A Sweet Sensation
So much of eating wholesomely has to do with eating the foods we love. It is the antithesis of a diet; rather than being a system of restrictions and guidelines, eating whole, real, unrefined foods is about the celebration of food at its greatest.
We all want a little bit of sweet in the foods we eat. To forbid any form of sugar in what we eat is to deny ourselves one of the five basic tastes our palate so desires. To enjoy a wholesome and well-rounded diet, we need the sensations of savory, salty, bitter, sour, and sweet.
Under the umbrella of sweet sensations, we have a vast variety of sugary things to choose from. This is where things get tricky. In our food culture of America, sugar has been highly abused by processing. It is pervasively added to unassuming “foods” in conniving and deceptive ways. It’s a big job to limit sugar these days.

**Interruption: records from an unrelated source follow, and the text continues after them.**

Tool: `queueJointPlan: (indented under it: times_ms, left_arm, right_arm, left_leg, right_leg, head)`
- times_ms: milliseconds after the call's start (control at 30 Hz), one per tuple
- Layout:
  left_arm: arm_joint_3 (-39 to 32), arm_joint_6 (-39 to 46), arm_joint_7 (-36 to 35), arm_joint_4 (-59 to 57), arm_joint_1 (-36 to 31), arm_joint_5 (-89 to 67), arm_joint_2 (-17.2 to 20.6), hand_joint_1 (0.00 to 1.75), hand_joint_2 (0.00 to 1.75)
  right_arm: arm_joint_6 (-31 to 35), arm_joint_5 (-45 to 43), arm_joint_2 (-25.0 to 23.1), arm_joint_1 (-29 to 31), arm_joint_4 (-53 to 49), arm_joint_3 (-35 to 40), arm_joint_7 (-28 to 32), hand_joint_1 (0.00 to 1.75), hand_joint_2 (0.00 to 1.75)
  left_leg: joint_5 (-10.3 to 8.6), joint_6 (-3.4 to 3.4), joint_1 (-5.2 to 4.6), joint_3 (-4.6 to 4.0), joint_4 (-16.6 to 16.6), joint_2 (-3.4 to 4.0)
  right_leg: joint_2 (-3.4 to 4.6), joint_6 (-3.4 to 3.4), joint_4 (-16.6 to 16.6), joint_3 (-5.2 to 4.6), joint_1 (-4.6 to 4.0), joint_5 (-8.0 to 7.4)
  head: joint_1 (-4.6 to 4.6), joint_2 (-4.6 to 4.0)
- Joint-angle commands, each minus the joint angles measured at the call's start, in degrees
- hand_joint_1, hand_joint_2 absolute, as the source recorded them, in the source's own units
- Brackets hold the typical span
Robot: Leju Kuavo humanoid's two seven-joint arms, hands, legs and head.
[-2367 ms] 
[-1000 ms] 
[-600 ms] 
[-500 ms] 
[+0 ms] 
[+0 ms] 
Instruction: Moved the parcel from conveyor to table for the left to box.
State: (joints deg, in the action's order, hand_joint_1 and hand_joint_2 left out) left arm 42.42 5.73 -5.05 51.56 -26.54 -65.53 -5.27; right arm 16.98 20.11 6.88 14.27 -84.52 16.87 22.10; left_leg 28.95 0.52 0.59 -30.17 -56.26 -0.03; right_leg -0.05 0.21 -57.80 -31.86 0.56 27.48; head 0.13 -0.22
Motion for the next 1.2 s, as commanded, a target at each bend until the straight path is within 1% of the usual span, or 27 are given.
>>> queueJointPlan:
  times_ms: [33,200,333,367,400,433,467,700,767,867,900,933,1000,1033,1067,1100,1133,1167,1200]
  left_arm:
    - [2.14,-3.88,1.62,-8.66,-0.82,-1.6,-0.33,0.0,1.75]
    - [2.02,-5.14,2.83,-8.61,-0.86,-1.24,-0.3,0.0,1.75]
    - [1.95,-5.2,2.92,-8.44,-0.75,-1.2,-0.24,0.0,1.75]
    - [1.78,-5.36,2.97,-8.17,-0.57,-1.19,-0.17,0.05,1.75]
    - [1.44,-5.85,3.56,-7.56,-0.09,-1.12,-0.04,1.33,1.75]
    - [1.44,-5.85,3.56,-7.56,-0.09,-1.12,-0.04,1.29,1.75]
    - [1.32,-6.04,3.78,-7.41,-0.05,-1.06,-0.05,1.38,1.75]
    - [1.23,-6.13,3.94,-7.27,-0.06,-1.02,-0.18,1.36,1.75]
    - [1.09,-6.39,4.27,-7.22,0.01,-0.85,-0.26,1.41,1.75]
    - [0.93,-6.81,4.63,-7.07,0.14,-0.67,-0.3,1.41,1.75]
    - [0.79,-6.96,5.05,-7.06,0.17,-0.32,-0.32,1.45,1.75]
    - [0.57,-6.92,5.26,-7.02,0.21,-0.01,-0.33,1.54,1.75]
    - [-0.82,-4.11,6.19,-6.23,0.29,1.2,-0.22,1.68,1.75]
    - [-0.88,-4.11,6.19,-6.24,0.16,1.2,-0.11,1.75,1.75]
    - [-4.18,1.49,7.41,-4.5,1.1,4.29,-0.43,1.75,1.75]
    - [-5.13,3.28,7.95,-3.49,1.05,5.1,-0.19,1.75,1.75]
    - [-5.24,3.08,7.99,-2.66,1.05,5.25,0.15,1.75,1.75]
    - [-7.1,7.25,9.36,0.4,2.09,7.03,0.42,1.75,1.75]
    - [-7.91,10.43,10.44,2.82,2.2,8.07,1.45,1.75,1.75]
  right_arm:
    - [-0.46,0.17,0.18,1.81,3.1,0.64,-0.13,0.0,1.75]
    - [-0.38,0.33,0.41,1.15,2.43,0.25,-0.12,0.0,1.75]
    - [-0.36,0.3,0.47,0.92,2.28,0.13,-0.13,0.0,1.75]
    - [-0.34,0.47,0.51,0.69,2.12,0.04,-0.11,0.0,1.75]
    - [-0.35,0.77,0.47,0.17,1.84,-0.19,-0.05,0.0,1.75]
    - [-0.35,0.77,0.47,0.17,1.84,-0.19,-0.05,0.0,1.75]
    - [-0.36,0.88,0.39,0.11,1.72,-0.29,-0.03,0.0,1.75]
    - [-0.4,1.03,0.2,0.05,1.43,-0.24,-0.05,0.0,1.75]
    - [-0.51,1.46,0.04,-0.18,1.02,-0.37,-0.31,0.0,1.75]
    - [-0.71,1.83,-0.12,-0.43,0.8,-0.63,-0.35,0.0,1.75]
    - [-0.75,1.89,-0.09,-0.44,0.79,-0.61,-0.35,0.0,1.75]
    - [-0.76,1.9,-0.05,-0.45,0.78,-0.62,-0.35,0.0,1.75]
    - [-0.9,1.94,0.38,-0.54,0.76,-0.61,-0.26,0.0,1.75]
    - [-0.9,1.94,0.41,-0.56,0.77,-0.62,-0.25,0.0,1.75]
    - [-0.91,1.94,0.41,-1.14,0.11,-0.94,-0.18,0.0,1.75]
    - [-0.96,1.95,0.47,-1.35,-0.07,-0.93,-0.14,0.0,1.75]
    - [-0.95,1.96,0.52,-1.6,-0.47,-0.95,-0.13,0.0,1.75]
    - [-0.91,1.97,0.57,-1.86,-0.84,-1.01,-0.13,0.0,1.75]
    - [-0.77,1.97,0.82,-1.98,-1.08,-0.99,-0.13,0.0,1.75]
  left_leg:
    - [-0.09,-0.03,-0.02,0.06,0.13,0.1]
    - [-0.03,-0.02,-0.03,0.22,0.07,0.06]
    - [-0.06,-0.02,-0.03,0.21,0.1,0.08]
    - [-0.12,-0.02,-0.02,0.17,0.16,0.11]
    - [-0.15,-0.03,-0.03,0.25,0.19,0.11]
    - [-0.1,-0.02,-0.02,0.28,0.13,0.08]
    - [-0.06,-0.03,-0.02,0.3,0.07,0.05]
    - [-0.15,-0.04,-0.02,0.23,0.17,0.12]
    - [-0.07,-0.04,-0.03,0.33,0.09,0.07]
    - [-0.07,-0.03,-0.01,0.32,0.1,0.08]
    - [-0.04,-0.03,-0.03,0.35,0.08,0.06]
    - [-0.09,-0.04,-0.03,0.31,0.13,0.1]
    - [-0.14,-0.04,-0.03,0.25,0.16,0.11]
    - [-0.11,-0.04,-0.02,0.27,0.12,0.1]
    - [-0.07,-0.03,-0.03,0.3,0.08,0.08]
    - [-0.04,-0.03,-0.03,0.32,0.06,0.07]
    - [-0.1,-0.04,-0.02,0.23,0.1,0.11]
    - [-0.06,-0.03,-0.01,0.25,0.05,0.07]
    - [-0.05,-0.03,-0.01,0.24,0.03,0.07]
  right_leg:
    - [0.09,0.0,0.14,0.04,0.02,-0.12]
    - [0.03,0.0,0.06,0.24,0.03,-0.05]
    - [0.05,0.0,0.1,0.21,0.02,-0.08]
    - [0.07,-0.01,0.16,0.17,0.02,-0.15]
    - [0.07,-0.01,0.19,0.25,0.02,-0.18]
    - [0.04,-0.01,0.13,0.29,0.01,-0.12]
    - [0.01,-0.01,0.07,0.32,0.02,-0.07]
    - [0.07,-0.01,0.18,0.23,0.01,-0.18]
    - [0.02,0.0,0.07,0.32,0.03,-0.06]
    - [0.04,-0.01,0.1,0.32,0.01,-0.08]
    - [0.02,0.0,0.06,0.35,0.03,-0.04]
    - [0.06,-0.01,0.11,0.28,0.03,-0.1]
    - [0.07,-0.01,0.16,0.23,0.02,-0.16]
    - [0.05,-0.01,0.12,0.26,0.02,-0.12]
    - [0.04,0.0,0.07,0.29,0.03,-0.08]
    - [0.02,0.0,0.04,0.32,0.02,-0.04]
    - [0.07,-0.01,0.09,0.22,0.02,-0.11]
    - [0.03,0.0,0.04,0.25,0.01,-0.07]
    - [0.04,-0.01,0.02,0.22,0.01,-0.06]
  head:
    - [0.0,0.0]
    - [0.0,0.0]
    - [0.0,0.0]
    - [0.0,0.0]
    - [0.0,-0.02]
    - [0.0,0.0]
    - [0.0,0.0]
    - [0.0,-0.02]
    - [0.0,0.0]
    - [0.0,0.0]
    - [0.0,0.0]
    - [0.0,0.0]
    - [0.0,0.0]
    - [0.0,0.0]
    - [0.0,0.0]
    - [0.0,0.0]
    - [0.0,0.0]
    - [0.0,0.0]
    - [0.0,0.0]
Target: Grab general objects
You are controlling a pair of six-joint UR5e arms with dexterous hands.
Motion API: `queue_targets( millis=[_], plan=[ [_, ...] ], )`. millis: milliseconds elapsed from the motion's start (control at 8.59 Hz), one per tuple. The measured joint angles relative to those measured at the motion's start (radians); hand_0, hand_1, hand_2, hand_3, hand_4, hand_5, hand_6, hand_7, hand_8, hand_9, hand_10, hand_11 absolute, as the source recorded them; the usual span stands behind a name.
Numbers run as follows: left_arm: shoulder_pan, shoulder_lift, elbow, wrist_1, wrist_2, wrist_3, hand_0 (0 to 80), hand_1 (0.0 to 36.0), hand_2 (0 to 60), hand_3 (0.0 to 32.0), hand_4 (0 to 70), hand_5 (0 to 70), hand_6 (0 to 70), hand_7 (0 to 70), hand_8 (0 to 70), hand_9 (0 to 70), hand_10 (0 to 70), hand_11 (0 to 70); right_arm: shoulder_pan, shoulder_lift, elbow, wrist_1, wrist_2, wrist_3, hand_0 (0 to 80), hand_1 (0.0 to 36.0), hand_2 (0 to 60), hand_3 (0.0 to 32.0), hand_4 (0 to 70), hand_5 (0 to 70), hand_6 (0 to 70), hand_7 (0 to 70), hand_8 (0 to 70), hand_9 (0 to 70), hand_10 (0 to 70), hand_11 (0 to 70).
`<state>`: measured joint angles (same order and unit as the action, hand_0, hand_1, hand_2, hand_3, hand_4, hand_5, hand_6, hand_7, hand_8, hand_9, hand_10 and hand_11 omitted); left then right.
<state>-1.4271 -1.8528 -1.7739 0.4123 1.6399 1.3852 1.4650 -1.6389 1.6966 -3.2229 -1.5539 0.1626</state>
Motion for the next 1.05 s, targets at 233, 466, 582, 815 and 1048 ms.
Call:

Keeping a Treat a Treat Indeed
I am a big proponent for harboring my child from our sweet-crazed society. Everywhere we turn—birthday parties, church events, potlucks, store samples—we are encountered with sugar-laden treats.
According to government research, 100 years ago the average consumption of sugar was 8lbs per person per year. Fast forward 100 years to today, and the average sugar consumption is 76-100lb per person per year. Some research puts the number closer to 150lbs per person per year—that’s a lot of sugar!
Now don’t get me wrong, I won’t deny my son a cupcake at his friend’s birthday party. The child needs to live a little! However, with sugary delights ready, available, and enticing around every corner, I must be diligent to pick and choose wisely, keeping a treat a treat indeed, rather than a regular affair. I want to instill within our children at an early age an appreciation of the real-food alternatives for sweet treats.
How Then do we “Deal” with Sugar?
In our home, we’ve chosen to eat sweets to a different beat. So much of our “food philosophy” revolves around replacing poor food choices by simply bringing in the good stuff—making it prevalent in our home. These wholesome ingredients then begin to take over and crowd out the fake, processed, and refined “foods”. We find no exception to this strategy when it comes to sugars.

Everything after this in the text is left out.